§ The problem:
What is needed is an exact copy of the data that follows.

§ Data segment:

# # # # # # #

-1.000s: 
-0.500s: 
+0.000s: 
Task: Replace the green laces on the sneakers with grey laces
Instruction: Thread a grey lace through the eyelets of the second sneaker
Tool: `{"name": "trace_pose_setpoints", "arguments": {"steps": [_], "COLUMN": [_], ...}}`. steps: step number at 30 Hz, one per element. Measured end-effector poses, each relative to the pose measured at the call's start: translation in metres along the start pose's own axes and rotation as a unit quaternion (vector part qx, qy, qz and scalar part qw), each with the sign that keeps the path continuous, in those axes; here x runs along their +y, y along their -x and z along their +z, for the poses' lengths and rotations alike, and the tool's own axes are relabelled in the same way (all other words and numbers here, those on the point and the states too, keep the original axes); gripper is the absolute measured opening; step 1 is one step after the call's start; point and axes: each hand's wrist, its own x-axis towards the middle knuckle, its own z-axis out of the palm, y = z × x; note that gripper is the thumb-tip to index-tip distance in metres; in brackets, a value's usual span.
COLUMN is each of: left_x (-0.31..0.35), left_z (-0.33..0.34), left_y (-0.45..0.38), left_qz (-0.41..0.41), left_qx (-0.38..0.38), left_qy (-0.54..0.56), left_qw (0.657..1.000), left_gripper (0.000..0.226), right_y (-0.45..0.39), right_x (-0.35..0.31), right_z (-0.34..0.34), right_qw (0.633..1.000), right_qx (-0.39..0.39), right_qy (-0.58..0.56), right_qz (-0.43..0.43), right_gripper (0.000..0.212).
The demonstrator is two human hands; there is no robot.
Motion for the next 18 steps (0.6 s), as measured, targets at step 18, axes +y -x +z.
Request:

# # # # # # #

§ Exercise response:
-1.000s: 
-0.500s: 
+0.000s: 
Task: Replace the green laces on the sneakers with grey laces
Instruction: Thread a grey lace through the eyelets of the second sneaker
Tool: `{"name": "trace_pose_setpoints", "arguments": {"steps": [_], "COLUMN": [_], ...}}`. steps: step number at 30 Hz, one per element. Measured end-effector poses, each relative to the pose measured at the call's start: translation in metres along the start pose's own axes and rotation as a unit quaternion (vector part qx, qy, qz and scalar part qw), each with the sign that keeps the path continuous, in those axes; here x runs along their +y, y along their -x and z along their +z, for the poses' lengths and rotations alike, and the tool's own axes are relabelled in the same way (all other words and numbers here, those on the point and the states too, keep the original axes); gripper is the absolute measured opening; step 1 is one step after the call's start; point and axes: each hand's wrist, its own x-axis towards the middle knuckle, its own z-axis out of the palm, y = z × x; note that gripper is the thumb-tip to index-tip distance in metres; in brackets, a value's usual span.
COLUMN is each of: left_x (-0.31..0.35), left_z (-0.33..0.34), left_y (-0.45..0.38), left_qz (-0.41..0.41), left_qx (-0.38..0.38), left_qy (-0.54..0.56), left_qw (0.657..1.000), left_gripper (0.000..0.226), right_y (-0.45..0.39), right_x (-0.35..0.31), right_z (-0.34..0.34), right_qw (0.633..1.000), right_qx (-0.39..0.39), right_qy (-0.58..0.56), right_qz (-0.43..0.43), right_gripper (0.000..0.212).
The demonstrator is two human hands; there is no robot.
Motion for the next 18 steps (0.6 s), as measured, targets at step 18, axes +y -x +z.
Request:

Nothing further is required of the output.